§ EXERCISE: For the entries below, repeat exactly each line starting with the one that contains "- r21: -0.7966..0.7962" and going on through the one that contains "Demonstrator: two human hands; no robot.", and no others.

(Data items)

════════════════

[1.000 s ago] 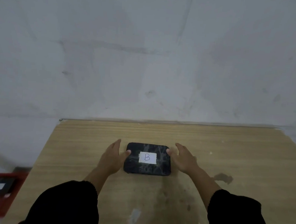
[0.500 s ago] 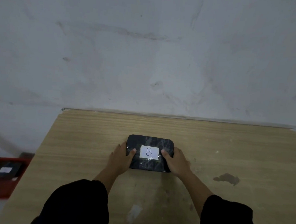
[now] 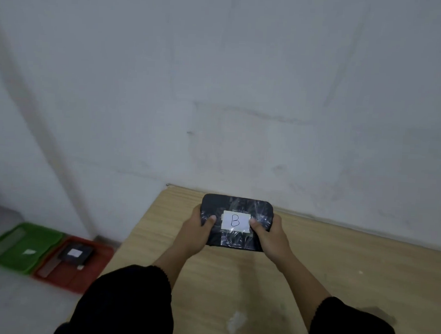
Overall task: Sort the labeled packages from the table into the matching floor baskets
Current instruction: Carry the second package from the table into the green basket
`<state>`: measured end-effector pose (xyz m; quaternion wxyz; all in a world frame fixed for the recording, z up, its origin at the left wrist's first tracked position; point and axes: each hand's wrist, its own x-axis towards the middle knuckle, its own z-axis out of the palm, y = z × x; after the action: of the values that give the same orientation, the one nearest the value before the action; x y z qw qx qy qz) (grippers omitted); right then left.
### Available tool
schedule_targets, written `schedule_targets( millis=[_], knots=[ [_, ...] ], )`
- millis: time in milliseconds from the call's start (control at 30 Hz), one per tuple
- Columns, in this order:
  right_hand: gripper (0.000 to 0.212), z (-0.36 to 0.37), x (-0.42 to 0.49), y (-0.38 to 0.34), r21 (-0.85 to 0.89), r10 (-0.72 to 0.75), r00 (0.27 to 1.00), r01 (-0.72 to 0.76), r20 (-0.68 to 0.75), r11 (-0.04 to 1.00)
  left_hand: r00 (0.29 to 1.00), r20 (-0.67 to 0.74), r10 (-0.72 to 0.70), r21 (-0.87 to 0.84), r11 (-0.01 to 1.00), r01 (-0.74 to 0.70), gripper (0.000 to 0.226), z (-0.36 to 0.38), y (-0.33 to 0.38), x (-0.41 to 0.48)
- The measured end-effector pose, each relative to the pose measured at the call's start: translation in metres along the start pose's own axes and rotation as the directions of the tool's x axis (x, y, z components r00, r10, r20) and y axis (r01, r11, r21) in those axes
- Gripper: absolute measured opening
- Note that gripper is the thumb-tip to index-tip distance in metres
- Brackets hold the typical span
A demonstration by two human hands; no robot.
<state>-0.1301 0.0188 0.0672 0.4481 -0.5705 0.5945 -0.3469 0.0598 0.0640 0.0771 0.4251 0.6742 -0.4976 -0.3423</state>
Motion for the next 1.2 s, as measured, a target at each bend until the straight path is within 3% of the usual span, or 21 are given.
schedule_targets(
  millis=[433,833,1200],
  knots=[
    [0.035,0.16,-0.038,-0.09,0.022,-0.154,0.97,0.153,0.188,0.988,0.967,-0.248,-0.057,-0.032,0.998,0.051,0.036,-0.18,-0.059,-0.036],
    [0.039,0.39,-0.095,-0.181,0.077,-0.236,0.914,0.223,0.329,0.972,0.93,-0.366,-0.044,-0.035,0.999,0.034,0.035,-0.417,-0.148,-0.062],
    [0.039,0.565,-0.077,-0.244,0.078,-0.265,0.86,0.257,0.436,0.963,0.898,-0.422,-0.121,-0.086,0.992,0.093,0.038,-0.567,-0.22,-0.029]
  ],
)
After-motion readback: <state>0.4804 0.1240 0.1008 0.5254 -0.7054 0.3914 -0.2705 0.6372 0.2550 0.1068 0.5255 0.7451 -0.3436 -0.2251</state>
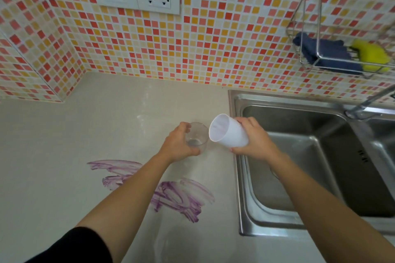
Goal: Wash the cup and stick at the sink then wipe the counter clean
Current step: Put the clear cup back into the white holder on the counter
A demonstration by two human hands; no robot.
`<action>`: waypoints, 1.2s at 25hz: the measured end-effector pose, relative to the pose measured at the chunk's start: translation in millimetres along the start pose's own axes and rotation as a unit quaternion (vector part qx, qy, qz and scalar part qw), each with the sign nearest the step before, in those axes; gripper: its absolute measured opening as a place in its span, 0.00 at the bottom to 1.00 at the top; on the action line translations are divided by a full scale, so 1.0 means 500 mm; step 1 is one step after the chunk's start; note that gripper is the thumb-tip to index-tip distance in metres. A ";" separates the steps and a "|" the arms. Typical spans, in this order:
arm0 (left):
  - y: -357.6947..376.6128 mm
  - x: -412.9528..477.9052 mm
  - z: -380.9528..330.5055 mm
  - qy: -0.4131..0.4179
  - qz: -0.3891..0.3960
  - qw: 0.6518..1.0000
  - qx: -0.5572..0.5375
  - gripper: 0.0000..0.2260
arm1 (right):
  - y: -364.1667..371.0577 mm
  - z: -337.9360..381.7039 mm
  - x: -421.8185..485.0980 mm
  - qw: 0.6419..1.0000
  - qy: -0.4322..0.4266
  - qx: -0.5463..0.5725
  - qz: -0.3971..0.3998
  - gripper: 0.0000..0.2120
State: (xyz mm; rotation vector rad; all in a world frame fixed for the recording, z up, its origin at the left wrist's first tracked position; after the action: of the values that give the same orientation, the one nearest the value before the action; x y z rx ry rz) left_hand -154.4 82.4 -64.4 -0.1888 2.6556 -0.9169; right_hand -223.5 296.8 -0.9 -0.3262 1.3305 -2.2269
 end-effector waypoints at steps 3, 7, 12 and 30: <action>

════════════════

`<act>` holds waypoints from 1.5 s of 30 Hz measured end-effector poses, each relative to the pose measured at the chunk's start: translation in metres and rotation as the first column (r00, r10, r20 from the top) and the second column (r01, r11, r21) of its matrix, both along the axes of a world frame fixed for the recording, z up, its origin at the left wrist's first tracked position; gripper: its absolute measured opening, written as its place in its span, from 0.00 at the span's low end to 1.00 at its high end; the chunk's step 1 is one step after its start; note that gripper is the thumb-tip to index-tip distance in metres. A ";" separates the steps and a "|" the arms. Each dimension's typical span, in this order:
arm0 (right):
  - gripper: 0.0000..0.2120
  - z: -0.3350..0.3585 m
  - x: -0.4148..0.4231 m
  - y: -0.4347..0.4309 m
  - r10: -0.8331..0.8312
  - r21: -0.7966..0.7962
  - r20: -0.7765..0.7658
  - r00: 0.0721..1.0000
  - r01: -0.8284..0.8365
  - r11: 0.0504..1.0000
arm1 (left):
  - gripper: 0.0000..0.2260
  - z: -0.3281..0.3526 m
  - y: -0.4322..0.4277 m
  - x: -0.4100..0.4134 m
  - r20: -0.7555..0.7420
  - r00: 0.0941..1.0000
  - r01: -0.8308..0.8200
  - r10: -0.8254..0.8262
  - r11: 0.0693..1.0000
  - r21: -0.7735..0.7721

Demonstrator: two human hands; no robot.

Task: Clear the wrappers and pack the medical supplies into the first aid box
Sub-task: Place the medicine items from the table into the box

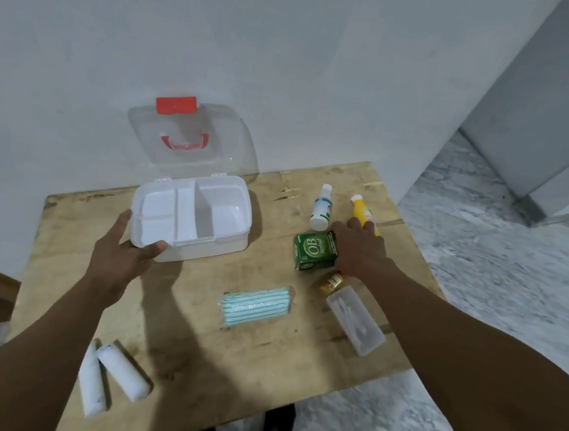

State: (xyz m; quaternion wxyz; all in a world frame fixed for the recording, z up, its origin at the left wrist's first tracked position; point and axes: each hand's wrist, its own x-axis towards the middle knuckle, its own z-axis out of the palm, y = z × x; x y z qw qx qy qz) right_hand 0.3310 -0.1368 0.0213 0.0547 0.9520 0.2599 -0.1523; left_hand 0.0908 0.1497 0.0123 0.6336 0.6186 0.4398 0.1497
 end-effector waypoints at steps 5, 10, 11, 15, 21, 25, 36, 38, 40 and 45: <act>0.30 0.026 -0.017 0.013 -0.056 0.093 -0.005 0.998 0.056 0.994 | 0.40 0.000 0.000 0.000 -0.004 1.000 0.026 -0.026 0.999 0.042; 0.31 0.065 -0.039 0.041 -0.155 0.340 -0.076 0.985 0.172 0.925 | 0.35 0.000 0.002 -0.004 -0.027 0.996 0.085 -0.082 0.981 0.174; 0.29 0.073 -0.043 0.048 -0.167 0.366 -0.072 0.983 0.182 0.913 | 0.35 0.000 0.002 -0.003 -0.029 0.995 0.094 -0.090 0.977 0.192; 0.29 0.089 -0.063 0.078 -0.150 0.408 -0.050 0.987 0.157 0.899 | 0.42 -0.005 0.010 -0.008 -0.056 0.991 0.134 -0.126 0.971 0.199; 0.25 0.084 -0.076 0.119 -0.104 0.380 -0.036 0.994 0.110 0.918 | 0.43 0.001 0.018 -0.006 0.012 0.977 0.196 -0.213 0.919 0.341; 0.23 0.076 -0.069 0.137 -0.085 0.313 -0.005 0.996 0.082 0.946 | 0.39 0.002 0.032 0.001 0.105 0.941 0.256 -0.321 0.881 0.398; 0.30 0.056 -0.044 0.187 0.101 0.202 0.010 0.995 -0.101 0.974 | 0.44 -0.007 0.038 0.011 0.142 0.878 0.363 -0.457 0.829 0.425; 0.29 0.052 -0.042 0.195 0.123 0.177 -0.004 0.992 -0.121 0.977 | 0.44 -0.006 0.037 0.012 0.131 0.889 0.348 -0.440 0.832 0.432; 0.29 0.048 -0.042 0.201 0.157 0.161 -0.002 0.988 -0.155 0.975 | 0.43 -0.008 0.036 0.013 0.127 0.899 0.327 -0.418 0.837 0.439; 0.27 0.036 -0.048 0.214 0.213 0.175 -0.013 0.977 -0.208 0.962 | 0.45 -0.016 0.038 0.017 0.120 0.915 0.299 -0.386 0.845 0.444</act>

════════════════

§ YOUR RESPONSE:
  - r21: -0.7966..0.7962
  - r20: -0.7765..0.7658
  - r00: 0.0721..1.0000
  - r01: -0.8284..0.8365
  - r11: 0.0504..1.0000
arm1 (left):
  - gripper: 0.0000..0.2260
  - z: -0.3281..0.3526 m
  - y: -0.4322..0.4277 m
  - x: -0.4100..0.4134 m
  - r20: -0.7555..0.7420
  - r00: 0.0941..1.0000
  - r01: -0.8308..0.8200
  - r10: -0.8254..0.8262
  - r11: 0.0693..1.0000
  - r21: -0.7735..0.7721

Demonstrator: two human hands; no robot.

The requested output is now complete.